We all experience seasons of our lives that are marked by fatigue and exhaustion. But for people with chronic fatigue syndrome (CFS), sleep deprivation and difficulty with thinking and concentrating isn’t just a phase that lasts a couple weeks or months. Chronic fatigue syndrome is an illness that can have serious effects on many of the body’s systems for six months or more.
In patients with CFS, there is no primary illness or condition causing the fatigue. The fatigue is a force of its own, requiring, in some cases, a battery of medical tests as providers rule out other potential illnesses.
What Is Chronic Fatigue Syndrome?
Many patients describe their experience as being akin to the flu. Symptoms of CFS may include:
- Joint/muscle pain
- Difficulty concentrating
- Memory loss
- Digestive problems
- Night sweats
CFS can affect patients mentally, as well. Mood swings, anxiety, depression, and panic attacks are not uncommon among individuals with chronic fatigue syndrome.
If faced with CFS, what can you do? While there is no “cure” for CFS, there are some strategies you can discuss with your doctor about implementing into your daily routine.

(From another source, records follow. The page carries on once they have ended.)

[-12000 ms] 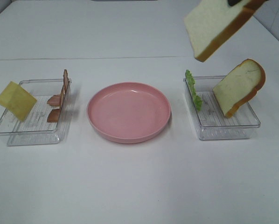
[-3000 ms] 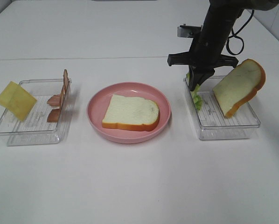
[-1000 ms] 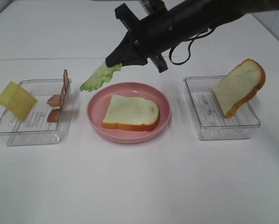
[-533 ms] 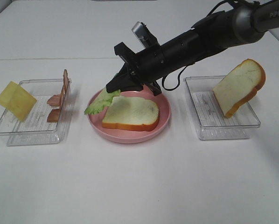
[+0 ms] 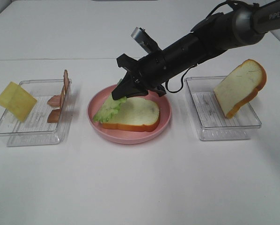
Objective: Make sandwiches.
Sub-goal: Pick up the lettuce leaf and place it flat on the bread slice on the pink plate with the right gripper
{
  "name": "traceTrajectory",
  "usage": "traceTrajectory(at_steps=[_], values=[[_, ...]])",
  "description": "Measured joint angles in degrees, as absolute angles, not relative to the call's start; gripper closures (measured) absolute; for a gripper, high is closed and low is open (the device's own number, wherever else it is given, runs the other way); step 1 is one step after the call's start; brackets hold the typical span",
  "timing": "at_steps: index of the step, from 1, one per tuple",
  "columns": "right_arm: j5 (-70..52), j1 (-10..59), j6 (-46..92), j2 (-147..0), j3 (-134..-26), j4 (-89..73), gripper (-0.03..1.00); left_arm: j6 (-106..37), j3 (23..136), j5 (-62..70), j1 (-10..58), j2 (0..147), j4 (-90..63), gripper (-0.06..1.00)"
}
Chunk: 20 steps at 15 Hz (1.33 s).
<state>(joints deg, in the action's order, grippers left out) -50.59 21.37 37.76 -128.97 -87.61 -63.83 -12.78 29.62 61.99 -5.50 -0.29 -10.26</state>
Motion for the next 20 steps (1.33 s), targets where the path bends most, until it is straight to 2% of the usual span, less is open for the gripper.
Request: traceTrajectory(at_steps=[12, 20], values=[[-45.78, 20.28, 37.76, -128.97, -87.61, -52.71, 0.95, -12.78, 29.62, 61.99, -5.5, -0.29, -10.26, -0.05], [-43.49, 20.28, 37.76, -128.97, -87.61, -50.76, 0.95, -12.78, 29.62, 61.99, -5.5, -0.29, -10.26, -0.05]])
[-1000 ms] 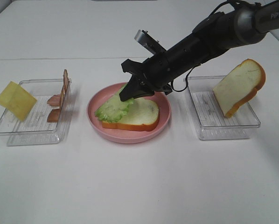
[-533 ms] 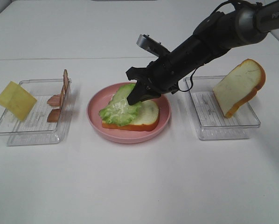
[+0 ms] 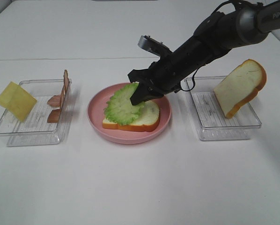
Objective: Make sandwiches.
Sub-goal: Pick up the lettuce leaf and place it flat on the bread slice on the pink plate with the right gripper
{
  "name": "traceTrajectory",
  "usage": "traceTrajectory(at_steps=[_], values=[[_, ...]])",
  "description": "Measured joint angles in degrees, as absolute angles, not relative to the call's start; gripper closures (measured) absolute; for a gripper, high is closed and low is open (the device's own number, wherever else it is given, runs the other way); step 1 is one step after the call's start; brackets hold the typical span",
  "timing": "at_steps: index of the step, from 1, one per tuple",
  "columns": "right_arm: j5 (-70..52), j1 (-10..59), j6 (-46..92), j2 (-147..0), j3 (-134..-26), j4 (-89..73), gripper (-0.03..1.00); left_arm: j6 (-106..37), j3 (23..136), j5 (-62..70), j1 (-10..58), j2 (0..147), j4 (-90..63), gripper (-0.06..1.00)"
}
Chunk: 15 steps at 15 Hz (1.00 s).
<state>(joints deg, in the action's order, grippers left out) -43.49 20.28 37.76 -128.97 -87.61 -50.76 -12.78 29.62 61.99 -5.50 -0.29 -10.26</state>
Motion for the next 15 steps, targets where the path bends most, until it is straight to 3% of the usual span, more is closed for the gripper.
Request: traceTrajectory(at_steps=[4, 5, 8, 10, 15], values=[[-43.49, 20.28, 37.76, -128.97, -87.61, -50.76, 0.93, -12.78, 29.62, 61.99, -5.5, -0.29, -10.26, -0.05], [-43.49, 20.28, 37.76, -128.97, -87.61, -50.71, 0.87, -12.78, 29.62, 61.99, -5.5, -0.29, -10.26, -0.05], [-44.23, 20.28, 36.73, -128.97, -87.61, -50.71, 0.54, -12.78, 29.62, 61.99, -5.5, -0.29, -10.26, -0.05], [-44.4, 20.28, 35.75, -128.97, -87.61, -50.42, 0.39, -12.78, 29.62, 61.99, -5.5, -0.29, -10.26, -0.05], [-46.93, 20.28, 21.72, -126.74, -90.7, -33.17, 0.35, -12.78, 29.62, 61.99, -5.5, -0.29, -10.26, -0.05]])
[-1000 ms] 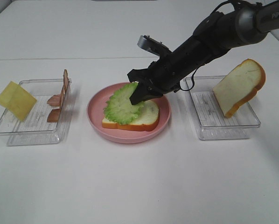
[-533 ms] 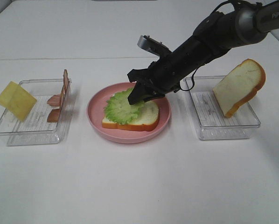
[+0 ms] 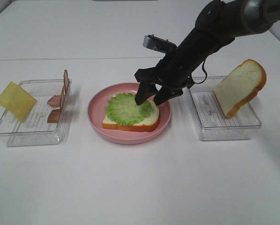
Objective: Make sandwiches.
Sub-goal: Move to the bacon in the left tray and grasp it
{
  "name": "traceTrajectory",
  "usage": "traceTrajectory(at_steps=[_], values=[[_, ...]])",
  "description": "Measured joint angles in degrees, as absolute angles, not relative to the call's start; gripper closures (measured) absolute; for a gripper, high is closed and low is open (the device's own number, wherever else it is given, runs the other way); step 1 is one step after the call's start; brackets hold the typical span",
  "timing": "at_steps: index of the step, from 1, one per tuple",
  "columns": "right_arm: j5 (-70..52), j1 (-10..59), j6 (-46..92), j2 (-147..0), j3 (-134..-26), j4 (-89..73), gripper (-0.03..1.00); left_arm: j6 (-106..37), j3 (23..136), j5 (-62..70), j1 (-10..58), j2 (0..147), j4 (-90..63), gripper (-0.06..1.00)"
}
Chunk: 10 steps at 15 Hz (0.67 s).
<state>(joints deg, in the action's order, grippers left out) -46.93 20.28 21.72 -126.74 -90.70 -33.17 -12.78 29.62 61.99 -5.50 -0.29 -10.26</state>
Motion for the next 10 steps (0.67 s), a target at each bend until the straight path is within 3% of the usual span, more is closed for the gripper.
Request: traceTrajectory(at_steps=[7, 10], values=[[-68.07, 20.28, -2.12, -121.75, -104.62, -6.13, 0.34, -12.78, 29.62, 61.99, -5.5, -0.29, -10.26, -0.05], [-69.5, 20.28, -8.77, -117.34, -105.83, 8.94, 0.3, -12.78, 29.62, 61.99, -5.5, -0.29, -10.26, -0.05]])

#1 Improve Quality of Sleep
Avoiding caffeine and alcohol altogether can be a good first step toward improving your chances of getting quality sleep. Try to establish a regular nighttime routine that lets your body know it’s time to go to bed. Avoid screens for at least 90 minutes prior to bedtime.
#2 Get Vitamin D
Vitamin D deficiency is widespread, affecting patients with CFS, as well as the general population. This deficiency makes it difficult for your body to absorb calcium. The deficiency can be responsible for bone pain, muscle pain, fatigue, and difficulty thinking. While you can get vitamin D through sun exposure, talk to your doctor about taking a vitamin D supplement, which allows you to know the actual amount of Vitamin D that’s getting into your system.
#3 Graded Exercise Therapy
Graded exercise therapy has patients start exercising with slow stretching and gentle movements. Intensity and duration of exercise is increased gradually over time as the body becomes accustomed to the movements. Graded exercise therapy has been shown to reduce fatigue in patients with CFS.